One of the last major off-season issues to resolve prior to the beginning of spring training (the status of lefty Andy Pettitte) was resolved with the pitcher announcing his retirement earlier this week.

The retirement leaves the Yankees rotation in serious trouble.  Pettitte may have only given the 2010 team 21 starts but he went 11-3 in those starts and was the Yank’s 2nd best pitcher.  They failed to acquire any of the marquee free agents or trade targets in the off-season and are going into 2011 with this as a rotation: Sabathia, Burnett, Hughes, Nova, and Mitre.  The problem is that after Sabathia, every one of these guys has serious question marks;

  • Hughes may have gone 18-8 but his accompanying numbers (4.19 era, 1.28 whip) only rated a 102 era+ for the season.  That’s essentially league average.  He benefited from some pretty amazing run support that probably cannot be sustained in the long term.  It was also his first year starting full time.  He has a great pedigree (1st round pick in 2004) and has pitched well.  But he may be a candidate for the Verducci effect of quickly increasing workload.  The Yanks have been burned in the past by young starters blowing out their arms (Wang).
  • Burnett may be the latest in a long line of quality pitchers who just cannot perform in the spotlight.  He was relatively awful in 2010; 10-15, 5.26 era, 1.511 whip.  Most teams would put up with this in a 5th starter if the guy was a promising rookie … but Burnett is a highly paid supposed ace starter.  He’s never been a complete lights out starter, sports a career 110-100 record and should never have been given a $84M contract to begin with.
  • Mitre is a 29-yr old journeyman pitcher with a career 13-29 record.  And he’s slated to be the Yankees #4 starter.
  • Nova looks like he could be a ok back of the end starter prospect … but he owns a grand total of 3 career major league starts.  And he’s slated to be the #5 starter.

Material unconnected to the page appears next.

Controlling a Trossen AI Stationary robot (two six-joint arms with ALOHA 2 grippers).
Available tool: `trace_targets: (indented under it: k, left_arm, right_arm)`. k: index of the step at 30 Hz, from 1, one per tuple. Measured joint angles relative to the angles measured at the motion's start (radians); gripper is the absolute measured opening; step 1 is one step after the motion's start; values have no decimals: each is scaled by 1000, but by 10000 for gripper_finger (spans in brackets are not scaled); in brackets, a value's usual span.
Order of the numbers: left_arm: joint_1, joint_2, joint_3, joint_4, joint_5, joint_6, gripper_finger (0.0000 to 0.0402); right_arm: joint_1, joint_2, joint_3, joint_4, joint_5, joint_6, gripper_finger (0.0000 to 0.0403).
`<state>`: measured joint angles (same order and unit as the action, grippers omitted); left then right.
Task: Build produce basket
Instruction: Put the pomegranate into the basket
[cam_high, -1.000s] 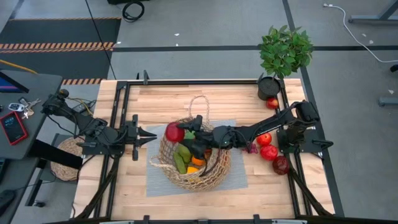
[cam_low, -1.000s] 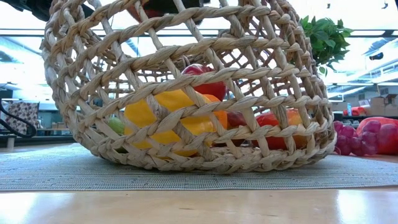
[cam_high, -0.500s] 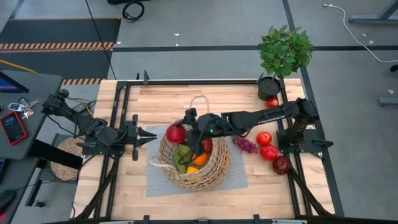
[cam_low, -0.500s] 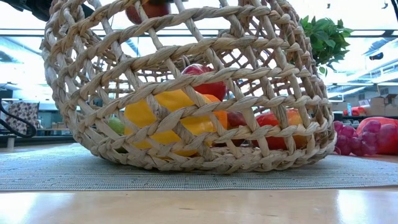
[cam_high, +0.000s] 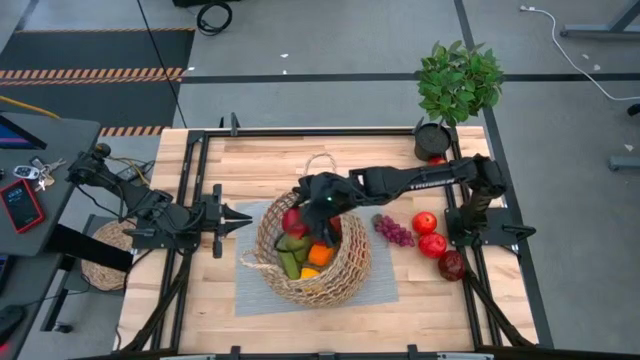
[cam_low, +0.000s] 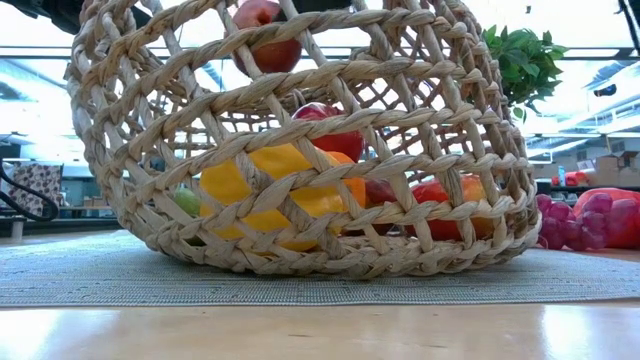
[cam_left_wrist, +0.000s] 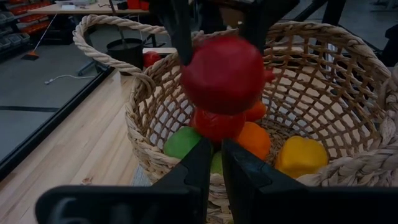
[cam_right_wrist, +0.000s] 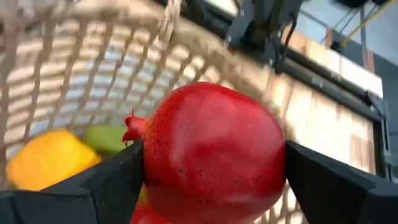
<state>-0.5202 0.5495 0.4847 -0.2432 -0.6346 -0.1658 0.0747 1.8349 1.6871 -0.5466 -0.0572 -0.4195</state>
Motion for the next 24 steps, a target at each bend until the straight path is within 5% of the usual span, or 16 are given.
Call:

New York has signed a couple of MLB veterans in Freddie Garcia and Bartolo Colon to minor league deals, and they may provide insurance/competition for Mitre and Nova in the spring.  But there is a reason these guys couldn’t catch on with even the worst teams out there; they’re more likely to put up a 6.00 era than a 3.00 era.  Perhaps Garcia’s decent 2010 season may land him a rotation spot, but Colon hasn’t pitched in the majors in over a year and was awful then.

Now, the Yankees are still one of the best offensive teams in the league and can slug their way to a number of 8-6 wins … but in a division where Boston has restocked and looks dominant and Tampa has a rotation that New York only wishes it had, 3rd place looks like it is in the Yankees future.  Writer Jon Paul Morosi thinks that the Yankees won’t miss Pettitte, but i think he’s crazy.  His article seems to just assume that a Fausto Carmona trade is a done deal (despite the fact that the Yankees have swung and missed on every pitcher acquisition this off-season).  He also assumes that 3 prospects that nobody has heard of (Dellin Betances, Manny Banuelos or Andrew Brackman) will magically come to the rescue.  Banuelos and Betances each are grizzled minor league veterans with 3 AA starts to their credit, and Brackman isn’t that far ahead of them (he was 5-7 with a 3.01 era in 15 AA starts in 2010).  Yeah; not exactly Jeremy Hellickson-esque prospects waiting in the wings.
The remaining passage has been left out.